Ara tatilde üç gün yıllık izin aldım, gezmeye giderim diye sonra hasta oldum evde oturdum. Eeeeep oturdum be ya. Abbas Hilmi amcanın hac günlükleri bitince beni yormayacak ne izlesem diye bakınırken aklıma Bağlılık serisi geldi. Bal süt ve yumurtayı da seyretmedim henüz. Kitabını okuyalı çok oldu. Filmleri seyretmeye cesaret edemedim o ara. Yönetmenin filmlere dair neyi, nasıl, neden yaptığını anlatışı öyle güzeldi ki kitapta, filmde aynı şeyi bulamazsam diye bir türlü elim gitmedi.
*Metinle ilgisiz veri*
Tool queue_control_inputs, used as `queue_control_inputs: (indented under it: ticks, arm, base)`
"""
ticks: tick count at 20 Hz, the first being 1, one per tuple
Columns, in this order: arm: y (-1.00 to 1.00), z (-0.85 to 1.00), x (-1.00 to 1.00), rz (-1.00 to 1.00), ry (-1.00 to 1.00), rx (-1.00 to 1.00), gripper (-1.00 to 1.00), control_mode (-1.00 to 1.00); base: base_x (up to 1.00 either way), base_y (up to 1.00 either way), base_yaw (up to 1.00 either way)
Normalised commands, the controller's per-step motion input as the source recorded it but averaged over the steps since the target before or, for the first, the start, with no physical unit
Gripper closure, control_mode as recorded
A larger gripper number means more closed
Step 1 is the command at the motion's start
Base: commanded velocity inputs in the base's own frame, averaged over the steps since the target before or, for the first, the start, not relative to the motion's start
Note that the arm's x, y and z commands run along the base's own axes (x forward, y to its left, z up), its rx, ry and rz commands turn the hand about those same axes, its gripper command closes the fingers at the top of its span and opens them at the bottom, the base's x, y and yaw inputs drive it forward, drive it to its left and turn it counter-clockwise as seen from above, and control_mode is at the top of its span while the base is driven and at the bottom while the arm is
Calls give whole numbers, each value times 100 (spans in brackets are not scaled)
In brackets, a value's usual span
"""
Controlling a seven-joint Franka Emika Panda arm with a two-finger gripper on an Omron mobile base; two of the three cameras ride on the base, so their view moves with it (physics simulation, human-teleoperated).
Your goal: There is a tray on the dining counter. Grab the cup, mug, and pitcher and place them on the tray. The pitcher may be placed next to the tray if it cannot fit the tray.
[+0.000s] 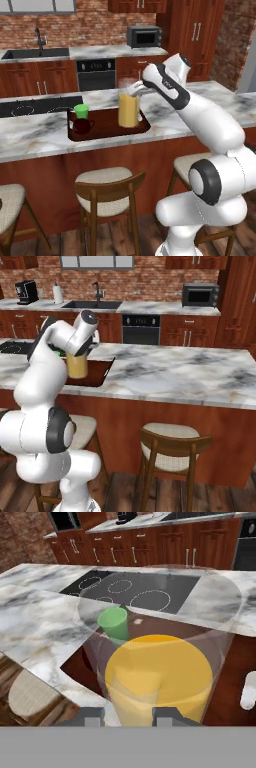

Zaten hep geniş zaman ve dingin kafa filmleri sanırım bunlar. Uzun uzun boş tarlalara, uzayıp giden yollara sabırla bakma filmi. Semih Kaplanoğlu Yusuf'un Rüyası kitabında zamanı neden yatay kullandığını anlatıyor. Kendimiz unutmak için izleyeceğimiz ve hızına kapılıp gideceğimiz filmler değil.
Yumurta, Süt ve Bal'ı şimdilik es geçip Bağlılık Aslı ve Bağlılık Hasan'ı arka arkaya izledim. Bağlılık Firket henüz bitmemiş galiba. Ona tekrar bakacağım. İki filmi de beğendim. Aslı'nın evi çok prototip. Reklam panolarındaki evler gibi, her şey cetvelle çizilmiş, renk tonları uyumlu. Düzeni, uyumu sevsem bile filmdeki evi sevmedim. Mutfak üstüme üstüme geldi. Evin erkeği bir sulu yemek beklentisinde olsa bile mutfakta anca salata yapılırdı zaten :)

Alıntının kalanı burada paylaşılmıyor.